Work to complete —
Beginning at the first line of the data, print each line exactly, stopping after the line that contains "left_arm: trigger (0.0".

==*==

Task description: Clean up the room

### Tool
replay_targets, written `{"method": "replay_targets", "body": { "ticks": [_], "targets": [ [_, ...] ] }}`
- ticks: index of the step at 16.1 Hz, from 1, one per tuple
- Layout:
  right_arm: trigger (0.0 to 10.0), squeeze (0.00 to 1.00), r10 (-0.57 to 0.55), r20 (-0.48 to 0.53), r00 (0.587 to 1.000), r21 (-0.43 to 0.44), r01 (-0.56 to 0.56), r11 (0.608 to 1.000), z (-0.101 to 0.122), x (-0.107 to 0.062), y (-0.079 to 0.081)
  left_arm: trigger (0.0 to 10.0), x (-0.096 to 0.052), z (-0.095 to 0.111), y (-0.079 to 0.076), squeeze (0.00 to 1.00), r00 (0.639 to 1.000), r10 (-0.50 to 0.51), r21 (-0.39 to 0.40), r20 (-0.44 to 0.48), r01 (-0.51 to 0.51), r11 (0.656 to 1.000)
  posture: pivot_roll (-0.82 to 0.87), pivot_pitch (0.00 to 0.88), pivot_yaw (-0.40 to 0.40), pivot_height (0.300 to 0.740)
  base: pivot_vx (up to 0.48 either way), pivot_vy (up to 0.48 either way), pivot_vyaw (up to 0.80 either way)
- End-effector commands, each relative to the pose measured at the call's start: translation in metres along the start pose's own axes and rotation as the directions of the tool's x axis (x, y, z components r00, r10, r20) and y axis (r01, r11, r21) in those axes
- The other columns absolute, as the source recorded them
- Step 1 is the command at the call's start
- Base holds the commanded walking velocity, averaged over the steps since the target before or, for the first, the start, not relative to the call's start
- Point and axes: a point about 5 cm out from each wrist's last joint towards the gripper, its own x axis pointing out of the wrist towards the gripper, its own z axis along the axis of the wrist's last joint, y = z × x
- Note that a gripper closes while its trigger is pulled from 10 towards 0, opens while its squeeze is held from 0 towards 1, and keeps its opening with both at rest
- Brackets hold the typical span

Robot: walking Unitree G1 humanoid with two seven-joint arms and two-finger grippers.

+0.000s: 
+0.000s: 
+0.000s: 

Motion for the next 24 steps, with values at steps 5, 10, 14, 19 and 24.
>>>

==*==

Output —
Task description: Clean up the room

### Tool
replay_targets, written `{"method": "replay_targets", "body": { "ticks": [_], "targets": [ [_, ...] ] }}`
- ticks: index of the step at 16.1 Hz, from 1, one per tuple
- Layout:
  right_arm: trigger (0.0 to 10.0), squeeze (0.00 to 1.00), r10 (-0.57 to 0.55), r20 (-0.48 to 0.53), r00 (0.587 to 1.000), r21 (-0.43 to 0.44), r01 (-0.56 to 0.56), r11 (0.608 to 1.000), z (-0.101 to 0.122), x (-0.107 to 0.062), y (-0.079 to 0.081)
  left_arm: trigger (0.0 to 10.0), x (-0.096 to 0.052), z (-0.095 to 0.111), y (-0.079 to 0.076), squeeze (0.00 to 1.00), r00 (0.639 to 1.000), r10 (-0.50 to 0.51), r21 (-0.39 to 0.40), r20 (-0.44 to 0.48), r01 (-0.51 to 0.51), r11 (0.656 to 1.000)

The output is complete as it stands.